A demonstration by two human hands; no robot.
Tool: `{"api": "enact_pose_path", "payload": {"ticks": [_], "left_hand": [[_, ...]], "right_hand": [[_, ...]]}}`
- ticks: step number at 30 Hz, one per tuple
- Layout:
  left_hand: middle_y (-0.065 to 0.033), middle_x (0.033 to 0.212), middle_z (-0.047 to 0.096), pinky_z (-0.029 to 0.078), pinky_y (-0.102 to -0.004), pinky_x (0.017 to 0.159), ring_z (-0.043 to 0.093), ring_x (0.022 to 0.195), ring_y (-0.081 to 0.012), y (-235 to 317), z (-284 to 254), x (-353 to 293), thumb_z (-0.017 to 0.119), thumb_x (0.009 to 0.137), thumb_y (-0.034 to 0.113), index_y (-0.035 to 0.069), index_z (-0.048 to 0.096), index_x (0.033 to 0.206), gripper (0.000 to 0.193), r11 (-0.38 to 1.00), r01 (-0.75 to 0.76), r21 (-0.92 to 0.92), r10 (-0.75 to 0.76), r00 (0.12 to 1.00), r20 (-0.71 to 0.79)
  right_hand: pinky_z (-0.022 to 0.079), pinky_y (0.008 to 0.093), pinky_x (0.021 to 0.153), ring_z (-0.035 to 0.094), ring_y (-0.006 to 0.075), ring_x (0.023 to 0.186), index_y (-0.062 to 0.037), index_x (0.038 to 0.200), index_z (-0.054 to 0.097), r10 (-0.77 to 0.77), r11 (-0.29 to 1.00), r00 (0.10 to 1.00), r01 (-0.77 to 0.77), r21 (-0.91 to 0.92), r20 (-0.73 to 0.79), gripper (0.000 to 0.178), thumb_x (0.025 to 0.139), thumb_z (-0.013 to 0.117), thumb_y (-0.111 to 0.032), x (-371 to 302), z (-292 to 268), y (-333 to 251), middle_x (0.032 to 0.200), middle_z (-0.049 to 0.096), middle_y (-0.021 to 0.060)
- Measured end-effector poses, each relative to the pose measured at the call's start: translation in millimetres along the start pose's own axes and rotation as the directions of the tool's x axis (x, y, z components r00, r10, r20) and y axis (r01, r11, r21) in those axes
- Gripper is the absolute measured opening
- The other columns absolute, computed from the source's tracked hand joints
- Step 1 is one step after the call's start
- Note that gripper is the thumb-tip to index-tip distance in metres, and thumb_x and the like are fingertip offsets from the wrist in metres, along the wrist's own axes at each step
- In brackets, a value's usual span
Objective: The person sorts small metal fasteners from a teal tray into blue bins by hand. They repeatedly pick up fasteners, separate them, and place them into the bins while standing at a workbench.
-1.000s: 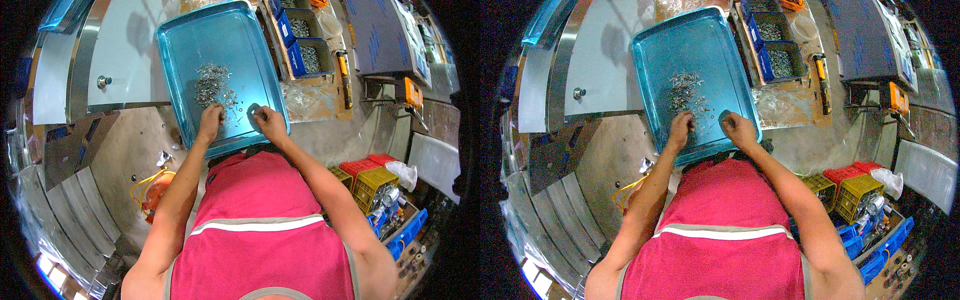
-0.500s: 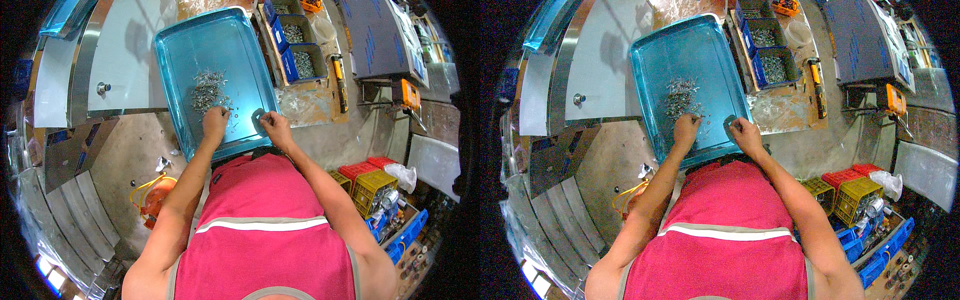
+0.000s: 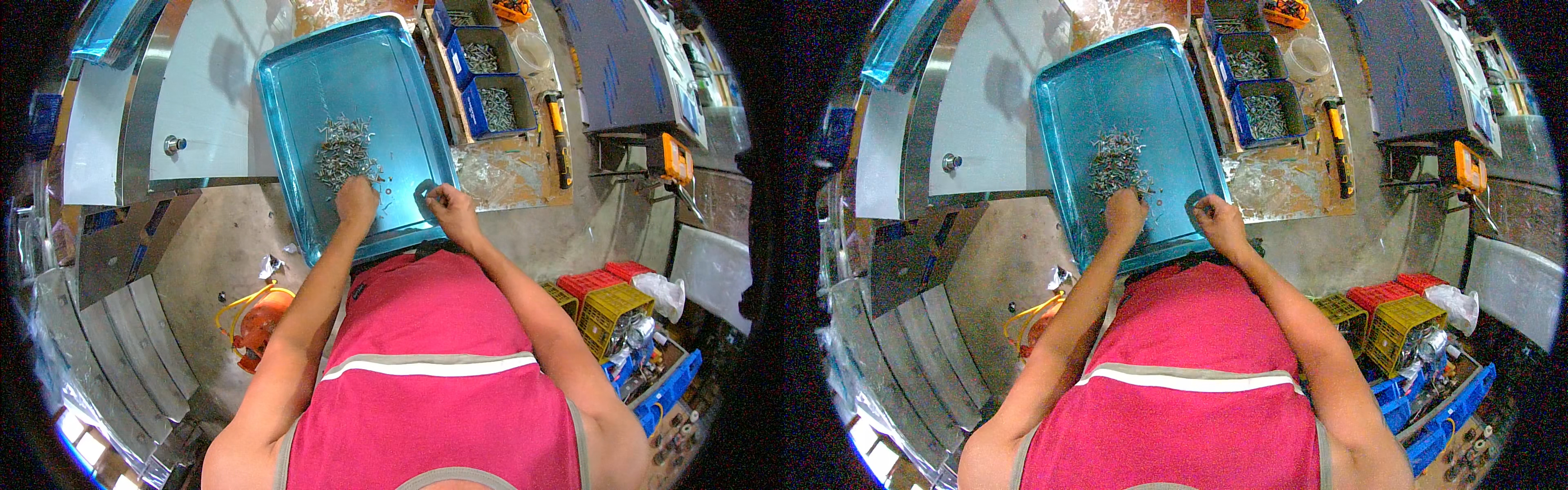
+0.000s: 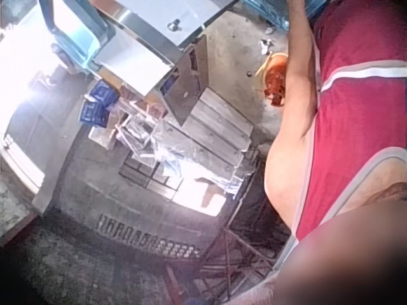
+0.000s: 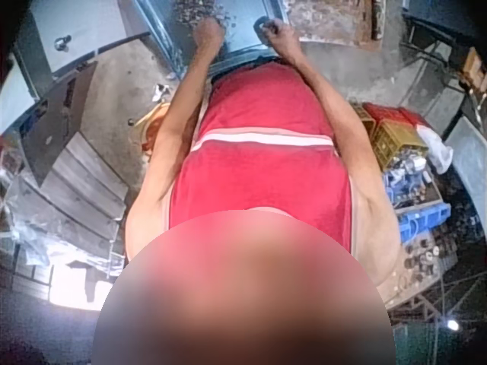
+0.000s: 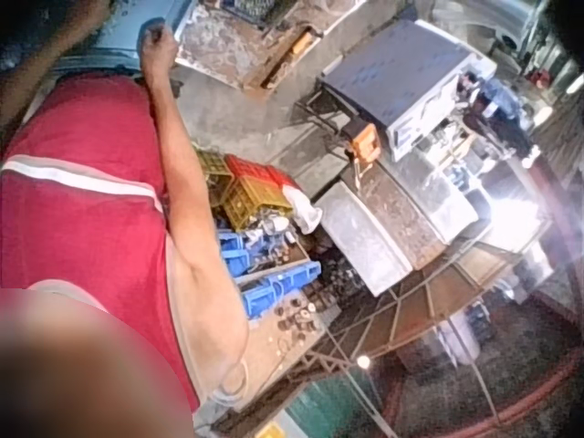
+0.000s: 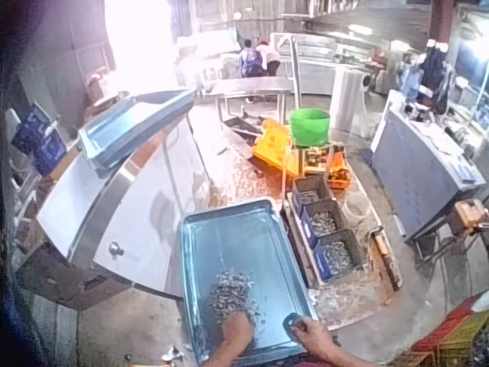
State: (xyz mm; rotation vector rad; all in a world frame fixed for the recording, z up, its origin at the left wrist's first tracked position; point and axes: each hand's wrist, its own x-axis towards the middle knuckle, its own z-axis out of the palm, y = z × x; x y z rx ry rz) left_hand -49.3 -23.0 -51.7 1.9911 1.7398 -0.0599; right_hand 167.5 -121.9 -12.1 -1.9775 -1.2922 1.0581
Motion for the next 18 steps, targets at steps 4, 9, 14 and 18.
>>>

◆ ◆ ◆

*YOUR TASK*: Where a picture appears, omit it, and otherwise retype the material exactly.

*SOLUTION TO THE PROBLEM*:
A demonstration by two human hands; no robot.
Tool: `{"api": "enact_pose_path", "payload": {"ticks": [_], "left_hand": [[_, ...]], "right_hand": [[_, ...]]}}`
- ticks: step number at 30 Hz, one per tuple
- Layout:
  left_hand: middle_y (-0.065 to 0.033), middle_x (0.033 to 0.212), middle_z (-0.047 to 0.096), pinky_z (-0.029 to 0.078), pinky_y (-0.102 to -0.004), pinky_x (0.017 to 0.159), ring_z (-0.043 to 0.093), ring_x (0.022 to 0.195), ring_y (-0.081 to 0.012), y (-235 to 317), z (-284 to 254), x (-353 to 293), thumb_z (-0.017 to 0.119), thumb_x (0.009 to 0.137), thumb_y (-0.034 to 0.113), index_y (-0.035 to 0.069), index_z (-0.048 to 0.096), index_x (0.033 to 0.206), gripper (0.000 to 0.193), r11 (-0.38 to 1.00), r01 (-0.75 to 0.76), r21 (-0.92 to 0.92), r10 (-0.75 to 0.76), r00 (0.12 to 1.00), r20 (-0.71 to 0.79)
  right_hand: pinky_z (-0.022 to 0.079), pinky_y (0.008 to 0.093), pinky_x (0.021 to 0.153), ring_z (-0.035 to 0.094), ring_y (-0.006 to 0.075), ring_x (0.023 to 0.186), index_y (-0.062 to 0.037), index_x (0.038 to 0.200), index_z (-0.054 to 0.097), r10 (-0.77 to 0.77), r11 (-0.29 to 1.00), r00 (0.10 to 1.00), r01 (-0.77 to 0.77), r21 (-0.91 to 0.92), r20 (-0.73 to 0.79), gripper (0.000 to 0.178), thumb_x (0.025 to 0.139), thumb_z (-0.013 to 0.117), thumb_y (-0.111 to 0.032), x (-371 to 302), z (-292 to 268), y (-333 to 251), middle_x (0.032 to 0.200), middle_z (-0.049 to 0.096), middle_y (-0.021 to 0.060)
- Measured end-effector poses, each relative to the pose measured at the call's start: translation in millimetres along the start pose's own axes and rotation as the directions of the tool's x axis (x, y, z components r00, r10, r20) and y axis (r01, r11, r21) in those axes
- Gripper is the absolute measured opening
- The other columns absolute, computed from the source's tracked hand joints
- Step 1 is one step after the call's start
- Note that gripper is the thumb-tip to index-tip distance in metres, and thumb_x and the like are fingertip offsets from the wrist in metres, along the wrist's own axes at each step
- In brackets, a value's usual span
Objective: The person sorts small metal fasteners from a teal tray into blue bins by hand. They repeatedly pick up fasteners, separate them, and place them into the bins while standing at a workbench.
-1.000s: 
-0.500s: 
+0.000s: 
+0.000s: 
+0.000s: 
+0.000s: 
+0.000s: 
State: (xyz mm; rotation vector rad; all in a world frame fixed for the recording, z up, its origin at the left wrist's first tracked position; point and axes: each hand's wrist, its own x-axis towards the middle knuckle, its own z-axis out of the palm, y = z × x; x y z rx ry rz) left_hand -49.3 -23.0 -51.7 1.9911 1.7398 -0.0599; right_hand 167.5 -121.9 -12.1 -1.9775 -1.2922 1.0581
Motion for the next 18 steps, targets at steps 4, 9, 14 and 18.
>>>

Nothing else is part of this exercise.